Items from a dataset:
[Start of section]
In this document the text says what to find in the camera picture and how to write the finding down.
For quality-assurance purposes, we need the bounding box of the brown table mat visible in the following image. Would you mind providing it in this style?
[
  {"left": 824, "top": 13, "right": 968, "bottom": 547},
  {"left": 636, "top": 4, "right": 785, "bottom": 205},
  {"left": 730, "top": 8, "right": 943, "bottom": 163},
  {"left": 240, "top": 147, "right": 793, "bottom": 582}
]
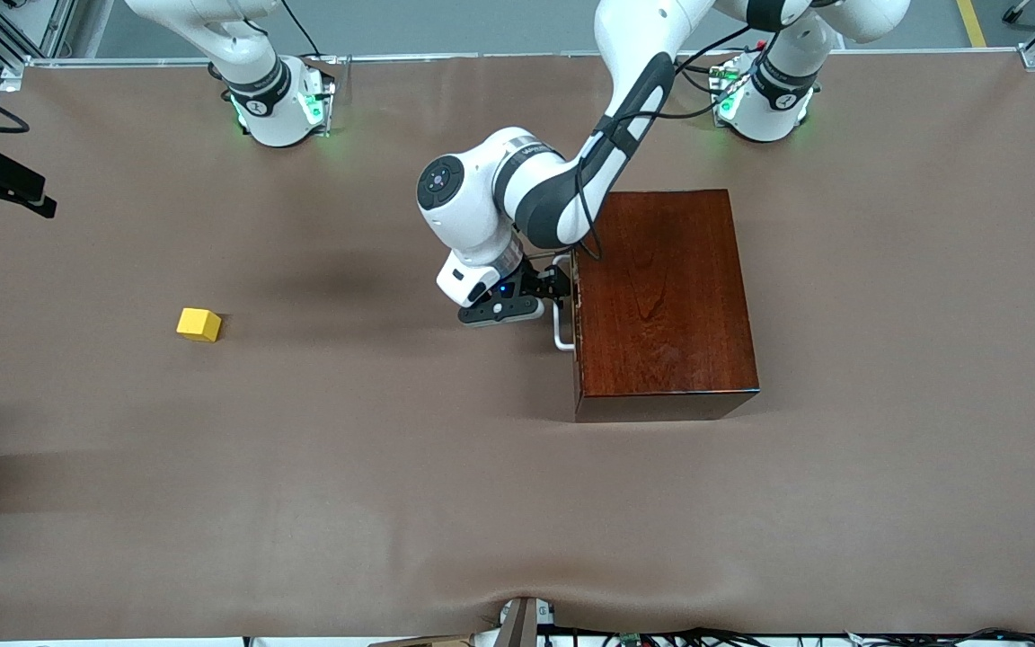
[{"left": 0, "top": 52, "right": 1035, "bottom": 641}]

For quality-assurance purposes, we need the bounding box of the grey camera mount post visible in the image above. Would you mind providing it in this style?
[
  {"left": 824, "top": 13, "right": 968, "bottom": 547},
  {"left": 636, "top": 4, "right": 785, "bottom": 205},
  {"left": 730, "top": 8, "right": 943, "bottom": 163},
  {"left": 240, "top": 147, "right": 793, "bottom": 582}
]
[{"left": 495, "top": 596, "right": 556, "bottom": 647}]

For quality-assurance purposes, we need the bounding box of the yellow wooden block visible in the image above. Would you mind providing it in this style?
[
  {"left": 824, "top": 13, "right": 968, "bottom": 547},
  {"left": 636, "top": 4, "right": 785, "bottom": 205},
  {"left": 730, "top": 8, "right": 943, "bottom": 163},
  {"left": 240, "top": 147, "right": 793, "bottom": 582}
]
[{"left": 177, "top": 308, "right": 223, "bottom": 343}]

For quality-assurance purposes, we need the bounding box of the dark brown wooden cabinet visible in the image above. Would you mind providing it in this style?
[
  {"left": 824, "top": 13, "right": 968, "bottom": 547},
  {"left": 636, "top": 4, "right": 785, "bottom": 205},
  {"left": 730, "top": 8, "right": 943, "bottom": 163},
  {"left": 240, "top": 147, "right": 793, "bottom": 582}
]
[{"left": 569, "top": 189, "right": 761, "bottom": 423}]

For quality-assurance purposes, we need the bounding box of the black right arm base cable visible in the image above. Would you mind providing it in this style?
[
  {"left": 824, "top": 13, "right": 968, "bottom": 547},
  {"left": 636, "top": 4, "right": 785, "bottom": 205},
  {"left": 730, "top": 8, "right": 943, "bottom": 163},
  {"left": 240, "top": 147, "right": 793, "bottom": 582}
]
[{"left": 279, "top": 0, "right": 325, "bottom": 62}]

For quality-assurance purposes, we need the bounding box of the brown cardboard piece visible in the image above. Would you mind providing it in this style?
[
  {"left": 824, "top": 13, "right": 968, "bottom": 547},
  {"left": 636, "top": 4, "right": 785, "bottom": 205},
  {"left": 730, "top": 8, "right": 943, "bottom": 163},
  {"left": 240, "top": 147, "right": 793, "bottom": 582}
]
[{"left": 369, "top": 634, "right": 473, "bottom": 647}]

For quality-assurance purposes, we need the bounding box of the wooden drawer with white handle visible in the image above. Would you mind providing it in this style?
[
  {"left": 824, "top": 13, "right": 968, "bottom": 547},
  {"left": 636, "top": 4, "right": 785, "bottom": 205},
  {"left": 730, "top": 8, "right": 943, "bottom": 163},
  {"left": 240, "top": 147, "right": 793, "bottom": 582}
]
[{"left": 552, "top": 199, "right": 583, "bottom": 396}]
[End of section]
[Start of section]
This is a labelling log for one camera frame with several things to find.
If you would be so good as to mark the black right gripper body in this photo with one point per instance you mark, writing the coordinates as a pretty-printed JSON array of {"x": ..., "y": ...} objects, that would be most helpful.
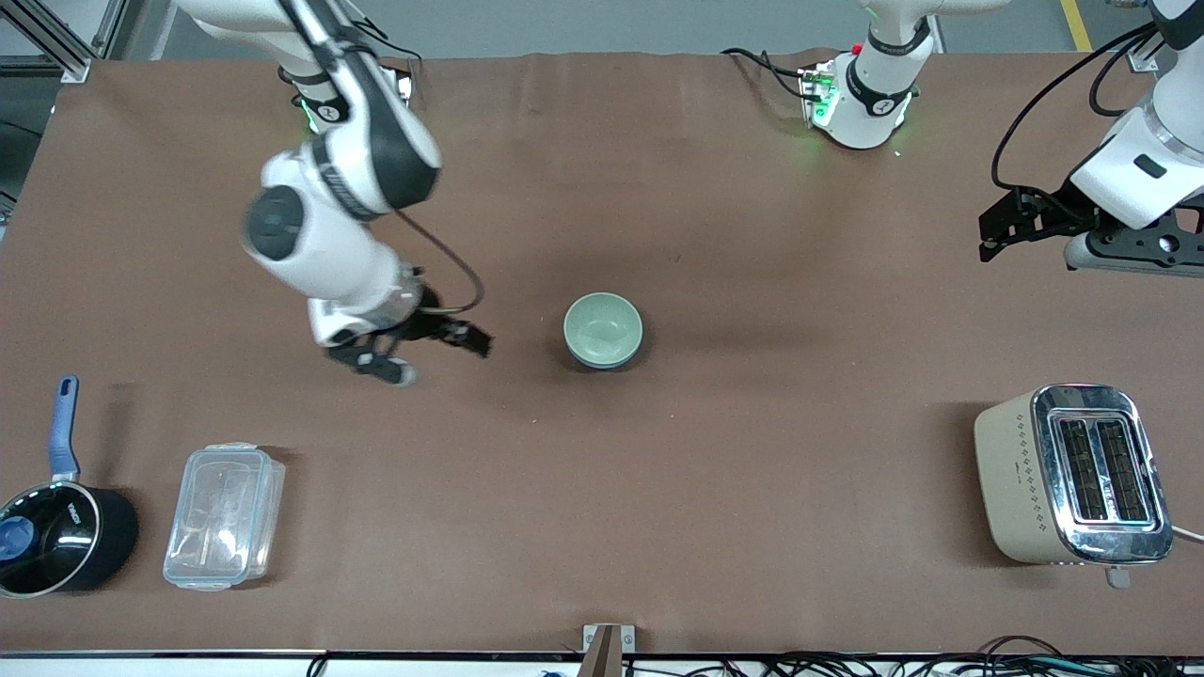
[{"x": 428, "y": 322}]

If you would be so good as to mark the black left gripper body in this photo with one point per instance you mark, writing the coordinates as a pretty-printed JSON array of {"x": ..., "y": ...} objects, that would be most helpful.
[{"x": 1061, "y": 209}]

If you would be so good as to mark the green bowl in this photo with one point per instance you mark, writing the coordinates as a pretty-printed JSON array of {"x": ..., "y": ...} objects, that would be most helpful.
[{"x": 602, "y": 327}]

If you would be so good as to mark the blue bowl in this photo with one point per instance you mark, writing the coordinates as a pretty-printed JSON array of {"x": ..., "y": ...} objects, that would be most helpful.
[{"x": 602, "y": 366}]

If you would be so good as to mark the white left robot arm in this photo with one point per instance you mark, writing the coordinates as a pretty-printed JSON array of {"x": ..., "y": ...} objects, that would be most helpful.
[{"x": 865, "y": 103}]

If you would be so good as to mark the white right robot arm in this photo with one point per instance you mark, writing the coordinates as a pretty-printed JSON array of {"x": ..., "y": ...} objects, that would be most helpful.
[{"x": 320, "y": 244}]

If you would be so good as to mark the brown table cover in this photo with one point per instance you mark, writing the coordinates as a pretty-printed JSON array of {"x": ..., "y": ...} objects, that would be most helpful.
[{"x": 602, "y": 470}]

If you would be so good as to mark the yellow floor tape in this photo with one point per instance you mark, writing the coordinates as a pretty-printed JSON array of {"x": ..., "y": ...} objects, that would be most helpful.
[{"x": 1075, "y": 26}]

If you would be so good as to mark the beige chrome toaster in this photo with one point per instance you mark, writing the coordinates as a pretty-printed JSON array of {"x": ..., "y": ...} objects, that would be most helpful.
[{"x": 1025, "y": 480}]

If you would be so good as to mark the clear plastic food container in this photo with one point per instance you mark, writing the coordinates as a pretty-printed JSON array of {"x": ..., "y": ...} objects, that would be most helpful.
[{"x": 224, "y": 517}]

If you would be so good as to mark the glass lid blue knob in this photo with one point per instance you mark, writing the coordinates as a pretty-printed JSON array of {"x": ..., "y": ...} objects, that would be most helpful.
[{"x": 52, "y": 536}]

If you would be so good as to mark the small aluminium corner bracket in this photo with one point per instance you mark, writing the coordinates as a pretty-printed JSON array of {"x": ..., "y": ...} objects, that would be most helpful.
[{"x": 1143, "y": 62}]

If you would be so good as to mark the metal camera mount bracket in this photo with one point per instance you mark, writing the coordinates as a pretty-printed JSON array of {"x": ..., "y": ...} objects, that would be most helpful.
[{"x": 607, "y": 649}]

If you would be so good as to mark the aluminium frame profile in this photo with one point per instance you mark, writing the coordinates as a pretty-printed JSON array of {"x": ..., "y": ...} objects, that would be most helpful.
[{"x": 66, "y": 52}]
[End of section]
◆ Work order
Copy each line of the records that has "find" in it.

◆ Solution to the exercise
In this document the text says what to find in the camera picture and how to write the finding down.
This is a labelling log for one camera frame with several things to find.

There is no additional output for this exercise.